Hello everyone, I am developing a geolocation application that receives connection accesses to a server in real time, a constant log of Apache IPs is generated and from this constant log flow I use GEOIP2 to process this data and convert it into a json that would be sent to my front endthrough websocket using channels, which would show me a real-time world map similar to the bit defender threatmap: https://threatmap.bitdefender.com.

I created a function that simulates a tail, but I realized that when placing it in the view I have a problem in which the front end does not load.


def tail_apache_log(file_path, namefiles):
    print("COMEÇANDO TAILL")

    time_pattern = re.compile(r'\d{2}/\w{3}/\d{4}:\d{2}:\d{2}:\d{2}')
    ip_pattern = re.compile(r'\d+\.\d+\.\d+\.\d+')
    result = f"{file_path}{namefiles}.log"

    with open(result, 'r', encoding='utf-8') as log_file:
            
            log_file.seek(0, 2)  # Vá para o final do arquivo (modo append)

            while True:
                
                line = log_file.readline()
                if not line:
                    
                    asyncio.sleep(1)
                    continue
                   
                time_match = time_pattern.search(line)
                ip_match = ip_pattern.search(line)

                if time_match and ip_match:
                    log_time = time_match.group(0)
                    log_ip = ip_match.group(0)
                    data_hora = converter_string_para_data(log_time)
                                

                if log_ip.startswith("10.") or log_ip.startswith("172."):
                    #print(f"ip interno {log_ip}")
                    pass
                    
                else:
                    lat, long, loc_country, location_city = getGeoIpData(log_ip)
    
                    #print(log_ip)
                
                    data_to_send = {'ip': log_ip, 'lat': (lat), 'long': long,'data': str(data_hora), 'ip': log_ip, 'country': loc_country, 'city': location_city}
            
                    #ENVIAR DADOS E DEPOIS VOLTAR NO LOOP

                    #ws_map.enviar_dados(data_to_send)
                    print(data_to_send)

I also thought about the alternative of calling the function in the consumer itself but I saw that this is not a good practice and it was also consuming a lot of CPU


class MapaConsumer(AsyncWebsocketConsumer):
    async def connect(self):
        self.groupname = 'Pontos_Mapa'

        await self.channel_layer.group_add(
            self.groupname,
            self.channel_name,
        )
        log_thread = threading.Thread(target=self.tail_apache_log_thread)
        log_thread.daemon = True
        log_thread.start()

        await self.accept()
                               
    async def receive(self, text_data):
        await self.channel_layer.group_send(
            self.groupname,
            {
                'type': 'json_objects_tunel',
                'value': text_data,
            }
        )

    async def json_objects_tunel(self, event):
        print(event['value'])
        await self.send(event['value'])

    async def disconnect(self, close_code):
        print("\n =====CONSUMER DESCONECTADO======")
        print(f"Conexão Fechada: {close_code}\n")
        # pass
        await self.channel_layer.group_discard(
            self.groupname,
            self.channel_name,
        )

I thought about doing the function asynchronously but I’m not sure if there is a better alternative with Kafka (I’ve never used it before) or Celery. Can anyone get a light? or if I run tail asynchronously can I do it?

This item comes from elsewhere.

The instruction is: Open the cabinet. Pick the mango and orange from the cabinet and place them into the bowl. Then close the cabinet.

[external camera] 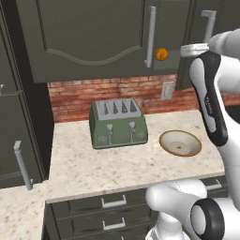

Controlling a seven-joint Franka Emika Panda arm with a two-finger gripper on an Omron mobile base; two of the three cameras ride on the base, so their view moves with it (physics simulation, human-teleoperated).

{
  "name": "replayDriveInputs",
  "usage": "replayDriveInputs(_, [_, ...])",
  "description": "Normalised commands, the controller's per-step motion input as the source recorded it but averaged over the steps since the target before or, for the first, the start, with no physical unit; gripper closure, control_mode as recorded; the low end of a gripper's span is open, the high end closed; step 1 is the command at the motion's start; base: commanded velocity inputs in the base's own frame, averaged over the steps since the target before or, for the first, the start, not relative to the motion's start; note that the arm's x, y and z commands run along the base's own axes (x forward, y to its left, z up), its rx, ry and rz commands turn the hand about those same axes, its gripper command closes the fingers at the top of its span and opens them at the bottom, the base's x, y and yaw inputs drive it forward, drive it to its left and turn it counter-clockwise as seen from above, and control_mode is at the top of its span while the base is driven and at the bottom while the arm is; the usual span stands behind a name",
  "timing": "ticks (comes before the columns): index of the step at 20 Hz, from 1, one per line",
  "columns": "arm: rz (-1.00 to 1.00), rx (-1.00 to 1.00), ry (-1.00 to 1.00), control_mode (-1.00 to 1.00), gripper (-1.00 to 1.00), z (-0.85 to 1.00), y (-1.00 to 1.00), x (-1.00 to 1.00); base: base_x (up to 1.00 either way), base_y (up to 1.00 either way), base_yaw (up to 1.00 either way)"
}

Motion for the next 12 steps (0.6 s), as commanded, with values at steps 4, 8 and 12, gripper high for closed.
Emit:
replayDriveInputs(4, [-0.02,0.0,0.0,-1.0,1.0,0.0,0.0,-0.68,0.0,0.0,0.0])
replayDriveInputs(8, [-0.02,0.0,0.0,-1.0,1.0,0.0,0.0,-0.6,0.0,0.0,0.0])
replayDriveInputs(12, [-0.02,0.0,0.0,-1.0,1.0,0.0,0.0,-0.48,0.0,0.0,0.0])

My view and class to create websocket connection

  def home2(request):
      #tail_apache_log(path,nome_arquivo)
      criando_classe_WS()
      context = {}
      return render(request, "site/index.html", context)

Class for connection


import websocket
import json
conections_list = []

def criando_classe_WS():
    ws1 = Conexao()
    ws1.criarConexao_Mapa()
    return ws1

class Conexao():
    def __init__(self):
        self.ws_obj = websocket.WebSocket()

    def criarConexao_Mapa(self):
        self.ws_obj.connect('ws://localhost:8000/ws/tables/')
        return self.ws_obj
        
    def send_data(self, data_to_send):
        #print(data_to_send)
        self.ws_obj.send(json.dumps(data_to_send))

If I needed to do something like this, I would set up the log monitor as an external worker process. This decouples the handling of the log file from everything else in your system, while still allowing it to issue messages through the channel layer. It also gives you a lot more flexibility in how you handle the log file.

Note: You may also need to handle those situations where the log file is rotated or otherwise reinitialized.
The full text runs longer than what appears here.